Work to be completed — The copy must hold exactly the lines from the one with "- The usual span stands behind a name" through the end of the listing below, and nothing else, with no pictures.

── Collected data ──

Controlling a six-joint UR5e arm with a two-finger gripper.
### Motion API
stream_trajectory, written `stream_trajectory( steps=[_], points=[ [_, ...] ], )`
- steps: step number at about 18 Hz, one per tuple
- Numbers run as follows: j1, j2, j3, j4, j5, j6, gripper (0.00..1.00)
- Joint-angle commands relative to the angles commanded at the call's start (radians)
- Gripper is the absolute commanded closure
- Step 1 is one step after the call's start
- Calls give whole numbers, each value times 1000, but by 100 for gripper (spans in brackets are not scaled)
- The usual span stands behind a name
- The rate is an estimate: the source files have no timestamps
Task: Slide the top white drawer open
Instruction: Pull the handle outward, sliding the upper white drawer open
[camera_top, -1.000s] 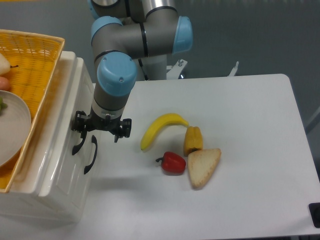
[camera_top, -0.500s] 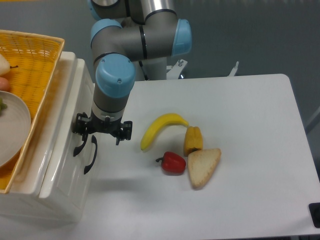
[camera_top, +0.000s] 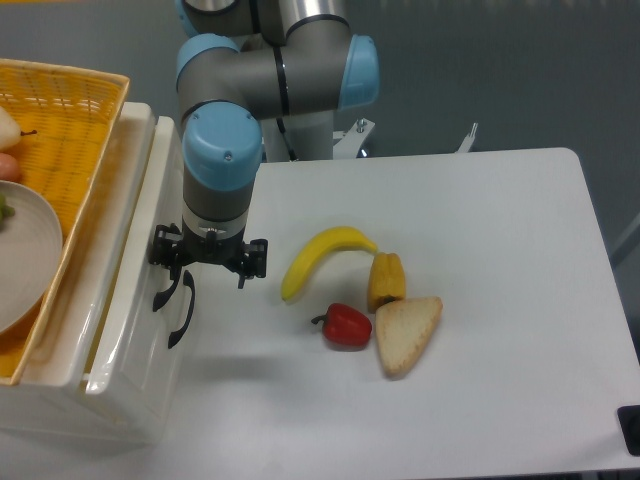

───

Completed task —
- The usual span stands behind a name
- The rate is an estimate: the source files have no timestamps
Task: Slide the top white drawer open
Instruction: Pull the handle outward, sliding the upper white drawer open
[camera_top, -1.000s] 
[camera_top, -0.500s] 
[camera_top, +0.000s] 

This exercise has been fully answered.